Il partito della privatizzazione della Rai è tornato allo scoperto ma per molti di noi non è affatto una sorpresa. Quello che sta accadendo dentro e attorno alla Rai va da lungo tempo in quella direzione. Quello che ci deve preoccupare di più –sono pienamente d’accordo con Renato Parascandalo- è la mancanza di una reazione civile, pubblica, popolare.
La Rai è un bene comune di cui molti hanno perso la stima. Se in pochi si alzano per difenderla è perché si è persa la consapevolezza del valore inestimabile che ha questo bene pubblico. O forse dovremmo dire che si è persa la speranza di vederla cambiata, bella, utile, interessante, appassionante.
Mi ha colpito il modo in cui Papa Francesco ha parlato della televisione, dei giornali e dei telegiornali quanto il 4 ottobre scorso è venuto in visita ad Assisi.
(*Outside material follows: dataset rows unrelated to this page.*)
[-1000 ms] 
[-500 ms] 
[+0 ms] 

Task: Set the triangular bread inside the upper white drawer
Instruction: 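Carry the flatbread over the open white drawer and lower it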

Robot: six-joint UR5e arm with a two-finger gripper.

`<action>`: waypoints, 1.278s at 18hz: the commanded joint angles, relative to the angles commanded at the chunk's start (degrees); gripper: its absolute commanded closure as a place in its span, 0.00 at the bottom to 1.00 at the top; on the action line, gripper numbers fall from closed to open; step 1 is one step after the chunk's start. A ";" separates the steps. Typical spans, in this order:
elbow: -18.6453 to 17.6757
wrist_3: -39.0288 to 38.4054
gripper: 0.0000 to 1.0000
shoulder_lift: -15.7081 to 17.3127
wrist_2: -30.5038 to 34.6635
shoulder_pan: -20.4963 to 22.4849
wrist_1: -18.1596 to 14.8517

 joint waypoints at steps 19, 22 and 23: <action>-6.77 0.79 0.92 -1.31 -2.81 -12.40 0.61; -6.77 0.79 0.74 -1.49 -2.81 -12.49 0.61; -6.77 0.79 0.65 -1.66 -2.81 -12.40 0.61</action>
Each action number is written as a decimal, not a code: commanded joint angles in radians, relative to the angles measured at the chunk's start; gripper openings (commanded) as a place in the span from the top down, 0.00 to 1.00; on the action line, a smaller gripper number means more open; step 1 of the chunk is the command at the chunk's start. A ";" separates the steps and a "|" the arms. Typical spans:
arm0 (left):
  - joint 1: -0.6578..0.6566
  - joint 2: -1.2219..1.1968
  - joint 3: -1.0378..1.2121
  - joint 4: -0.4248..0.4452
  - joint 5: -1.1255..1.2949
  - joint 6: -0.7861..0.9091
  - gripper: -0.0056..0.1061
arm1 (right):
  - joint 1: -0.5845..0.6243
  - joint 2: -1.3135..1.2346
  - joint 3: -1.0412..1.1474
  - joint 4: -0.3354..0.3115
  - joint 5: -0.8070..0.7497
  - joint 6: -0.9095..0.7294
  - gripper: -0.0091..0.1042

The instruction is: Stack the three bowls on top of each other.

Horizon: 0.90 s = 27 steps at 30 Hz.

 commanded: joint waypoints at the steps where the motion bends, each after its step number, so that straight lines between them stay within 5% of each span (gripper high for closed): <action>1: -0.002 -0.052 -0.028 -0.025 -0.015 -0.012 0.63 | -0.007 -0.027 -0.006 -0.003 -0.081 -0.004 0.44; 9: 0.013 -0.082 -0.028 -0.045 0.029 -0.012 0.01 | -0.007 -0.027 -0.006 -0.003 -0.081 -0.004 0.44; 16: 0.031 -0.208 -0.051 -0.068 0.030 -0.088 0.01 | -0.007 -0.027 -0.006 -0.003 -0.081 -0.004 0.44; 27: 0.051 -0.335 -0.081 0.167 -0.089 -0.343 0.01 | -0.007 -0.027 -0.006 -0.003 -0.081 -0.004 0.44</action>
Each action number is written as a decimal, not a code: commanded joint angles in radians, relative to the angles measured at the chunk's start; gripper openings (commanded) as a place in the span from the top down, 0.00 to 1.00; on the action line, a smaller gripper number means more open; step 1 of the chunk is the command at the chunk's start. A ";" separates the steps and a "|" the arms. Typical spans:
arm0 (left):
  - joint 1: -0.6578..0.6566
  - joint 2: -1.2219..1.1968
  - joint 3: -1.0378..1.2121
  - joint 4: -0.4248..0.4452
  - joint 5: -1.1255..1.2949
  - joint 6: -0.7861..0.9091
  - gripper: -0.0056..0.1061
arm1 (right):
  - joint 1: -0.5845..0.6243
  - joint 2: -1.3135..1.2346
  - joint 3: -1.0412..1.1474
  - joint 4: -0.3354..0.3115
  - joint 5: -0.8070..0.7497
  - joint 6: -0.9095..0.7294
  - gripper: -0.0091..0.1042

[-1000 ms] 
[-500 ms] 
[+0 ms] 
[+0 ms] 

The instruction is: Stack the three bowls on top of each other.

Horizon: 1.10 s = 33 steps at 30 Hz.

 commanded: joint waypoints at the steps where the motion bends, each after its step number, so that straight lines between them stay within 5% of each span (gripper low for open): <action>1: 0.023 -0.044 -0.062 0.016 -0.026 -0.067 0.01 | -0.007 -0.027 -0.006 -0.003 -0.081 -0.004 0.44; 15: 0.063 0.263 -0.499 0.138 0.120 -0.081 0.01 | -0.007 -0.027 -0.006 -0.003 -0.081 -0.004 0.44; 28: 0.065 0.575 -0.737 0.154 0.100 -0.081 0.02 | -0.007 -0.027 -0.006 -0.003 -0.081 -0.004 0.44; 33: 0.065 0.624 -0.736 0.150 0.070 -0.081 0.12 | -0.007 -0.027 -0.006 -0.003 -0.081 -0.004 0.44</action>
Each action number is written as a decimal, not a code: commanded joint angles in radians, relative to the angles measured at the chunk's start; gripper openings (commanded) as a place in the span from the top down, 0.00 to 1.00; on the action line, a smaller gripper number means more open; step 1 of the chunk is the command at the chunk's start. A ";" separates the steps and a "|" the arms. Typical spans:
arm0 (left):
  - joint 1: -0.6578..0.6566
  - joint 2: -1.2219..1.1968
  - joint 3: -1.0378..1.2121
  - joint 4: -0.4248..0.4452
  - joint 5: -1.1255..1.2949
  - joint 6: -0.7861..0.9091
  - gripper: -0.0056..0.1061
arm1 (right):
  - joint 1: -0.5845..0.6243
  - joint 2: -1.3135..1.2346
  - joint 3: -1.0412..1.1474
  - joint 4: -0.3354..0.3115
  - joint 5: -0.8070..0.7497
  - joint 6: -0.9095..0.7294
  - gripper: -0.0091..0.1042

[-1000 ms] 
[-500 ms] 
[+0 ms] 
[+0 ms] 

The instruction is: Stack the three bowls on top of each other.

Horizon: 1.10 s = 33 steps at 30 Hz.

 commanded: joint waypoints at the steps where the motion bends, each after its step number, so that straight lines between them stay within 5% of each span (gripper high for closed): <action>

Non c’è stato discorso in cui non ci sia stato un cenno critico al mondo dei media. “Queste piaghe hanno bisogno di essere ascoltate! (…) Forse non tanto sui giornali, come notizie; quello è un ascolto che dura uno, due, tre giorni, poi viene un altro, un altro…”. “In questi giorni, sui giornali, sui mezzi di comunicazione, si facevano fantasie.” “Quando nei media si parla della Chiesa, credono che la Chiesa siano i preti, le suore, i Vescovi, i Cardinali e il Papa.” “Ma tu, che testimonianza gli hai dato? Come gli hai parlato? Della Parola di Dio o della parola del telegiornale?” “Basterebbe guardare certi programmi televisivi e si vedono questi valori! ”. I temi toccati dal Papa erano naturalmente altri, ma mi ha colpito questo suo continuo invito a prendere le distanze da un mondo sordo, superficiale, strumentale, incapace di raccontare la realtà delle cose, inquinante e pericoloso.
Che ci piaccia o meno, la Rai è parte di questo mondo da cui molti hanno preso le distanze. Sapere che è profondamente malata non ci consente però di buttarla via. O di lasciare che qualcuno ce la tolga. Ma per impedire che ci accada anche questo non bastano più manifestazioni occasionali e men che meno autoreferenziali. Gli operatori dell’informazione più consapevoli e sensibili hanno un grande ruolo da svolgere ma il problema è troppo importante e la situazione è troppo grave per essere affrontata dai soli addetti ai lavori.
Il lavoro che abbiamo fatto sin qui, anche e soprattutto grazie alla rete di Articolo 21, è stato prezioso ma ora c’è bisogno di un nuovo progetto, di nuovi percorsi capaci di suscitare l’attenzione e la mobilitazione diretta dei cittadini, a partire dai luoghi dove vivono e operano. Al centro ci deve essere il discorso sui contenuti, sugli obiettivi, sulla qualità, sull’inclusività, sul pluralismo, sull’utilità del servizio pubblico radiotelevisivo.
Il percorso pensato per le scuole in vista del rinnovo della concessione è un’ottima idea che non deve essere lasciata cadere. Ma altri se ne dovranno studiare e realizzare unendo tutte le forze realmente disponibili. Non basta più mettere una firma su un documento o un appello. Bisognerà essere pronti ad attraversare pazientemente il paese, andando di città in città, per ricostruire una prospettiva credibile. Per la Rai, l’informazione e per la democrazia del nostro paese. Per questo l’incontro di Assisi del 13, 14 e 15 dicembre è importante. Prepariamolo bene. Facciamo in modo che, nonostante l’inverno, porti buoni frutti. Noi ci siamo e ci saremo.